EXERCISE INSTRUCTIONS: Repeat the data in full and exactly. Leave the pictures out.

AVAILABLE DATA:
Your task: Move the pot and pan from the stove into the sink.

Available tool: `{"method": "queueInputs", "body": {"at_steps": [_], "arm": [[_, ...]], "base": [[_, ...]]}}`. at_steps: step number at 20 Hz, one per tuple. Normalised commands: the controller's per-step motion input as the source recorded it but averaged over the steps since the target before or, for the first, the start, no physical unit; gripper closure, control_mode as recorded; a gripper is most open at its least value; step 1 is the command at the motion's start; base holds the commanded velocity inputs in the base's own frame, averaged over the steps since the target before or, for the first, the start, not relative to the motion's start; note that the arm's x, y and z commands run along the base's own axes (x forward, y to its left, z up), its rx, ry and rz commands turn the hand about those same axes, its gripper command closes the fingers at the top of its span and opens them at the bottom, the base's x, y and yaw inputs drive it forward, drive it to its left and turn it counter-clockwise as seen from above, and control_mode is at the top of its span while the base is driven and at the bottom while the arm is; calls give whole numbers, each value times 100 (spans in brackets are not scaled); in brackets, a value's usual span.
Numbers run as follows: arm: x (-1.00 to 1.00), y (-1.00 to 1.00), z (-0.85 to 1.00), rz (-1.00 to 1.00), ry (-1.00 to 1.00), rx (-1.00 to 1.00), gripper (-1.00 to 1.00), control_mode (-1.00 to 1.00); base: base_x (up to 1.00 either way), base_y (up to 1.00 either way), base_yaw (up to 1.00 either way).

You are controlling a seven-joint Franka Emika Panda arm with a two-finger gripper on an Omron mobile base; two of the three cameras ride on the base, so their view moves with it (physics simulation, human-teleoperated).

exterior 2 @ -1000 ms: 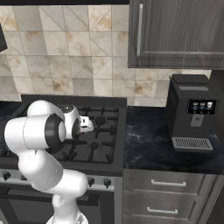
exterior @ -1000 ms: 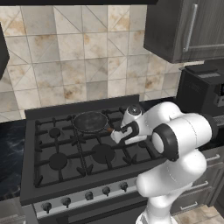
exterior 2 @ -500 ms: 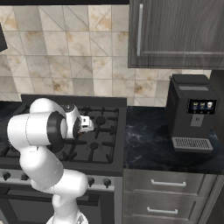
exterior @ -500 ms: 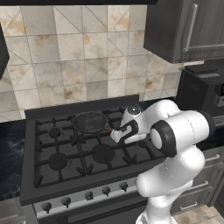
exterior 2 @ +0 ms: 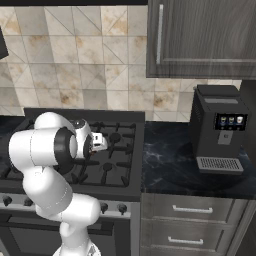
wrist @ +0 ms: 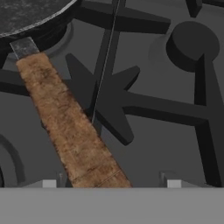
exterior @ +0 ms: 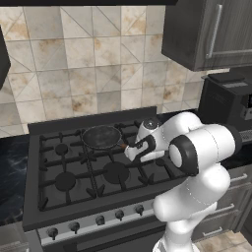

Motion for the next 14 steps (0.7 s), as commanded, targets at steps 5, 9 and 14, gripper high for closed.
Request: {"method": "queueInputs", "body": {"at_steps": [5, 9, 14], "arm": [[0, 0, 0, 0, 0, 0, 100, -100], [1, 0, 9, 0, 1, 2, 100, -100], [0, 0, 47, -1, 0, 6, 100, -100]], "base": [[0, 0, 0], [0, 0, 0], [0, 0, 0]]}}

OUTPUT:
Your task: Move the pot and pan from the stove into the sink.

Available tool: `{"method": "queueInputs", "body": {"at_steps": [_], "arm": [[_, ...]], "base": [[_, ...]]}}`. at_steps: step number at 20 Hz, one per tuple. Normalised commands: the controller's per-step motion input as the source recorded it but averaged over the steps since the target before or, for the first, the start, no physical unit; gripper closure, control_mode as recorded; a gripper is most open at its least value; step 1 is the command at the motion's start; base holds the commanded velocity inputs in the base's own frame, averaged over the steps since the target before or, for the first, the start, not relative to the motion's start; note that the arm's x, y and z commands run along the base's own axes (x forward, y to its left, z up), its rx, ry and rz commands turn the hand about those same axes, its gripper command closes the fingers at the top of its span and opens them at the bottom, the base's x, y and yaw inputs drive it forward, drive it to its left and turn it counter-clockwise as seen from above, and control_mode is at the top of its span while the base is driven and at the bottom while the arm is; calls give whole numbers, each value times 100 (spans in brackets are not scaled); in brackets, a value's usual span.
Numbers run as follows: arm: x (-1.00 to 1.00), y (-1.00 to 1.00), z (-0.85 to 1.00), rz (-1.00 to 1.00), ry (-1.00 to 1.00), rx (-1.00 to 1.00), gripper (-1.00 to 1.00), control_mode (-1.00 to 1.00); base: base_x (up to 1.00 either way), base_y (up to 1.00 either way), base_yaw (up to 1.00 either way).

You are controlling a seven-joint Franka Emika Panda arm with a two-finger gripper on an Omron mobile base; two of the three cameras ride on the base, so their view moves with it (physics simulation, human-teleoperated).

exterior 2 @ -1000 ms: 
exterior @ -1000 ms: 
exterior 2 @ -500 ms: 
exterior @ -500 ms: 
exterior 2 @ +0 ms: 
wrist @ +0 ms: 
exterior @ +0 ms: 

Motion for the next 14 steps (0.7 s), as commanded, targets at steps 5, 9 and 14, gripper high for closed.
Request: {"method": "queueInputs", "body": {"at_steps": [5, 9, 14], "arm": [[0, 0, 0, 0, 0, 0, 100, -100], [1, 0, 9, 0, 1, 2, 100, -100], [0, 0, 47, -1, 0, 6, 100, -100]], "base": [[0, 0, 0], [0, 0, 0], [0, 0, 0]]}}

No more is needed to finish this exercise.